Actuellement, des études sont réalisées par Agrinova à Alma pour confirmer l’effet fertilisant et bénéfique du produit dans l’agriculture biologique. « Il a été constaté ailleurs que l’assemblage de minéraux de notre roche avait des bénéfices importants dans l’agriculture pour le contrôle de certains insectes. Il permettrait aussi d’éliminer une sorte de champignon qui s’attaque aux racines de certaines plantes. Des études internationales ont aussi démontré que le produit pouvait stocker du carbone. »

Projet porteur

Si Vertical et Magnor attendent les résultats des études d’Agrinova afin de s’assurer des bénéfices de leur produit spécifique, la wollastonite suscite de plus en plus d’intérêt à l’échelle internationale avec plusieurs recherches réalisées. En Ontario, un site similaire à celui du Lac-Saint-Jean est en opération depuis plusieurs années et connaît du succès auprès des agriculteurs locaux.

En 2022, les deux entreprises continuent d’aménager le site qui avait été développé dans les années 90 par Ressources Orléans. La production, notamment pour des études, devrait reprendre en juin. Un contrat a également été conclu avec une petite entreprise régionale pour l’achat de 500 à 1000 tonnes de produits cette année.

« C’est un projet porteur et novateur pour la région. Il permet de marier le secteur minier à l’agriculture dans une optique d’agriculture durable et biologique. […] Nous voulons donner une chance aux entreprises régionales de se démarquer avant la conclusion d’ententes avec de grands distributeurs », affirme l’exploitant.

Engrais alternatifs

Arianne Phosphate s’intéresse également au marché des engrais alternatifs. En effet, la minière a entrepris en février un programme de recherche en collaboration avec le Groupe de recherche en environnement et en biotechnologie du Cégep de Rivière-du-Loup. Celui-ci vise le développement d’une nouvelle génération d’engrais à partir de déchets organiques et de son concentré de phosphate à haute pureté et à faible contaminant.

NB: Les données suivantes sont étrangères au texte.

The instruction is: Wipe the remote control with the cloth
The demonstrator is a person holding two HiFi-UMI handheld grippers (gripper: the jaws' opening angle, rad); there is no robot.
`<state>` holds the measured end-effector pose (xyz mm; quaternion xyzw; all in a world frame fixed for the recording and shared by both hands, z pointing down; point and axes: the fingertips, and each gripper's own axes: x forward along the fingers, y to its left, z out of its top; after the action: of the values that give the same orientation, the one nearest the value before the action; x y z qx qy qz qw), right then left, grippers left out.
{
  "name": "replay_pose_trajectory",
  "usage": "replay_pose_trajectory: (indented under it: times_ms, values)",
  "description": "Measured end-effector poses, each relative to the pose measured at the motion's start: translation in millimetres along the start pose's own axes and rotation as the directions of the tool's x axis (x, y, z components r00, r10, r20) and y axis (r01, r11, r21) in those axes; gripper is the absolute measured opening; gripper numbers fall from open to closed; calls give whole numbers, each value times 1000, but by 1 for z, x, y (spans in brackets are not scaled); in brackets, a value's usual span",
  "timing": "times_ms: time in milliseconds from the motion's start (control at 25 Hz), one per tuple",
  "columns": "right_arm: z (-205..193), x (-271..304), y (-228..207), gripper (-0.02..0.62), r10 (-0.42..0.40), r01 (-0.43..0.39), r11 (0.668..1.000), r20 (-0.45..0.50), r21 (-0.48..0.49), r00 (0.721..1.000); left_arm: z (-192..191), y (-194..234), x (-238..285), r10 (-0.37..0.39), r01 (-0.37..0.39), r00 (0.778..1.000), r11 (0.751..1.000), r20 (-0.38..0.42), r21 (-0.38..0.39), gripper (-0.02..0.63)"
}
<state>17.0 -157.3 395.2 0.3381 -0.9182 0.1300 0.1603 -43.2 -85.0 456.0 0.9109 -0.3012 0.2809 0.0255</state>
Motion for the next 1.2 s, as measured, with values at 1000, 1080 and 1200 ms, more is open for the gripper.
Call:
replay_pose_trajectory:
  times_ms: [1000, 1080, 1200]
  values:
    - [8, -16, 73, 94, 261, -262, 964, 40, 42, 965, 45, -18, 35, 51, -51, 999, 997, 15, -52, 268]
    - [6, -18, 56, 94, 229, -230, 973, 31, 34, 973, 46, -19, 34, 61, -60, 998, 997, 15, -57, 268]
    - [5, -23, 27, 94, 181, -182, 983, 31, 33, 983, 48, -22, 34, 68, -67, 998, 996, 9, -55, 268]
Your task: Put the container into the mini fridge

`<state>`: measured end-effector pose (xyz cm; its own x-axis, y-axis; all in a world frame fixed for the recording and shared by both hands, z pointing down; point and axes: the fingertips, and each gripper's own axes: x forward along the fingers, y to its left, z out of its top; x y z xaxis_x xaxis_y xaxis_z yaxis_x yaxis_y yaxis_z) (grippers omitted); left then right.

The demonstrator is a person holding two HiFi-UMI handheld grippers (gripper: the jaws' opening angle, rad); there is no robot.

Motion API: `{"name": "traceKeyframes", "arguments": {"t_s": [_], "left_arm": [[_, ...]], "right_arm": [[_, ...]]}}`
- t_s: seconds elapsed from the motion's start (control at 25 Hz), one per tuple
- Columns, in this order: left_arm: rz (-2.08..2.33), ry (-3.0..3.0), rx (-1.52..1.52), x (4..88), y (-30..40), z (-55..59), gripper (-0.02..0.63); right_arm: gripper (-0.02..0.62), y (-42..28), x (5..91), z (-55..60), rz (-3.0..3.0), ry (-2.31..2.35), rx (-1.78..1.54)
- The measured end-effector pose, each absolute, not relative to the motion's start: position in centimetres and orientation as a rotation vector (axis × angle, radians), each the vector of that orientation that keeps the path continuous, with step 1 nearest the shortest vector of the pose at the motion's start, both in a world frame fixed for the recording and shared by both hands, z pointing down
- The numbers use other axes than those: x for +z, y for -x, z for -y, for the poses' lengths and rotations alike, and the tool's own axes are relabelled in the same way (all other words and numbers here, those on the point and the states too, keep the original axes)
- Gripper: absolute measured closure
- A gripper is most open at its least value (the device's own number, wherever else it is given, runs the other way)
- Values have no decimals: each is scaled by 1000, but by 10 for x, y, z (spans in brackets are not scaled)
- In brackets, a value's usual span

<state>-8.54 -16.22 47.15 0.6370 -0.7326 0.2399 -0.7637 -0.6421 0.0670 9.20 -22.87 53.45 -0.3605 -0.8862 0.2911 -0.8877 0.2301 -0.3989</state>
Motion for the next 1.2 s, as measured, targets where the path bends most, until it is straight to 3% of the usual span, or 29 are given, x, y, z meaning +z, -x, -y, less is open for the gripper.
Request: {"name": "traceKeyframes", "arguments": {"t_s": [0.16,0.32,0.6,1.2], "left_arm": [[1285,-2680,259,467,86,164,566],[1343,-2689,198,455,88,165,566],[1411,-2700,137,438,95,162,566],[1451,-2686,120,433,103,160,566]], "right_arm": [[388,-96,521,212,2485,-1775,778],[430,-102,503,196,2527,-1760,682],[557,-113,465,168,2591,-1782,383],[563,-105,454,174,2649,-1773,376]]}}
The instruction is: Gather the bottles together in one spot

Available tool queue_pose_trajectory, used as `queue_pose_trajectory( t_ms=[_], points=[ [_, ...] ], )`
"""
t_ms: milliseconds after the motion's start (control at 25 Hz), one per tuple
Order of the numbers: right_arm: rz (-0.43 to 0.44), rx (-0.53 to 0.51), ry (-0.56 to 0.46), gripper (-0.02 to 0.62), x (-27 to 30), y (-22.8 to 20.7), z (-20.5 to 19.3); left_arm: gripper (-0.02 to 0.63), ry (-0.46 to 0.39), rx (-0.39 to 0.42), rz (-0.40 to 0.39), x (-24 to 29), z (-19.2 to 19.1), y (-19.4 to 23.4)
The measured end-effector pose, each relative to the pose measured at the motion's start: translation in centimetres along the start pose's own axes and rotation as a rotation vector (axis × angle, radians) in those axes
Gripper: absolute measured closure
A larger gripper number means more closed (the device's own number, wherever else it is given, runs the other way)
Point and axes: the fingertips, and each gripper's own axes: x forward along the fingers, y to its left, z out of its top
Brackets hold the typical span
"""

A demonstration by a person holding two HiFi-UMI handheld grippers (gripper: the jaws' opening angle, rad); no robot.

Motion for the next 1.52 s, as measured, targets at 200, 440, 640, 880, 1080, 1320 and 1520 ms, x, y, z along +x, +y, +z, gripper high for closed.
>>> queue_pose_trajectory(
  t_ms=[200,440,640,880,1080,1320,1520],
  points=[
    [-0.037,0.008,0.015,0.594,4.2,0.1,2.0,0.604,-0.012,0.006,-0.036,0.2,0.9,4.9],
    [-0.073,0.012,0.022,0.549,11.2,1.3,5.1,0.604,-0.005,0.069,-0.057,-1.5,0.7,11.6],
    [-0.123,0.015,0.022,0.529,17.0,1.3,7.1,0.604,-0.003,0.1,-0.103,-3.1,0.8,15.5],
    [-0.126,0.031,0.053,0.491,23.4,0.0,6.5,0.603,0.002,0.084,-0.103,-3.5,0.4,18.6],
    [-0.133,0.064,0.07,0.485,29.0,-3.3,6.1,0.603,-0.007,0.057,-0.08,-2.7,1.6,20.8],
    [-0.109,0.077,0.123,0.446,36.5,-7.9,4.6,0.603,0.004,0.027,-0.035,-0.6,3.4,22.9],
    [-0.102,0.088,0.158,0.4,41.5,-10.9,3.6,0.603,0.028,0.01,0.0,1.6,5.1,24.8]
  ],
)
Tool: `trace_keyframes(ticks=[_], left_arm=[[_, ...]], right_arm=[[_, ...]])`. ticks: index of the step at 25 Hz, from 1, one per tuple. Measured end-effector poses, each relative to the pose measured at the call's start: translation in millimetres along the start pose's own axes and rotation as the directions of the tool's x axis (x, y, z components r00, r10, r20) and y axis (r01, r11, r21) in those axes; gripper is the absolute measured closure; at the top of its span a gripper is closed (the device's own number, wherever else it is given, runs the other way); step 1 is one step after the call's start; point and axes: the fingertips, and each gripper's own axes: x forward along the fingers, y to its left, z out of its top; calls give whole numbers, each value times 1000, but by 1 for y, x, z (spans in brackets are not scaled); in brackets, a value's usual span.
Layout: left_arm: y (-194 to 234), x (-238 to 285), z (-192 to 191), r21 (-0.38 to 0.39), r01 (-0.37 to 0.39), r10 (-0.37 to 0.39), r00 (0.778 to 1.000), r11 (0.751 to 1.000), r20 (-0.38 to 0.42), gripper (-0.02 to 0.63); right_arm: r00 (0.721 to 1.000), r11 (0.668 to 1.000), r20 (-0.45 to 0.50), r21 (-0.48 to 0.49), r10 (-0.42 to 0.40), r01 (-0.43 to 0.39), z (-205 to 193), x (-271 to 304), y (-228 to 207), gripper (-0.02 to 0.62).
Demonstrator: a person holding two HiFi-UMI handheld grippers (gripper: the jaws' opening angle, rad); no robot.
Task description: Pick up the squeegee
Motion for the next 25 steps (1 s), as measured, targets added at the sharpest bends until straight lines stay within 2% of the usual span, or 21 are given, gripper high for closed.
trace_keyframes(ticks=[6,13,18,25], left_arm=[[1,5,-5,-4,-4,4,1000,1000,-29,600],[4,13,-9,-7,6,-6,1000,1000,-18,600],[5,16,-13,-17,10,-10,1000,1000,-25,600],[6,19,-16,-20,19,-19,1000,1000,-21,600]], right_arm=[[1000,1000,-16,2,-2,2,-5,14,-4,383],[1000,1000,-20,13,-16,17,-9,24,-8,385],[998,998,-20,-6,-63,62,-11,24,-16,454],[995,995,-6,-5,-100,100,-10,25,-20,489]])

Dans les engrais traditionnels, le concentré de phosphate doit d’abord être transformé en acide phosphorique avant de subir une deuxième transformation pour former un engrais. « Les recherches que nous faisons sont pour contourner ces étapes. Nous voulons prendre directement notre concentré à la sortie de la mine, le bonifier avec des microorganismes pour attaquer la roche et rendre le phosphate biodisponible, puis le mélanger à des matières résiduelles pour avoir un engrais complet. Ça fait un engrais qui est biologique. C’est relativement nouveau parce que ça prend un phosphate de haute pureté avec très peu de contaminants comme le nôtre », précise Raphaël Gaudreault, chef des opérations de l’entreprise.

Selon M. Gaudreault, cette avenue est intéressante puisqu’elle lui permet de vendre directement son concentré comme produit final, tout en valorisant des déchets comme les rejets de papetières, le compost de bacs bruns ou les résidus de scieries. Arianne Phosphate prévoit pouvoir faire des essais en serre au printemps et, possiblement, des tests à grande échelle dans les champs cet été ou en 2023.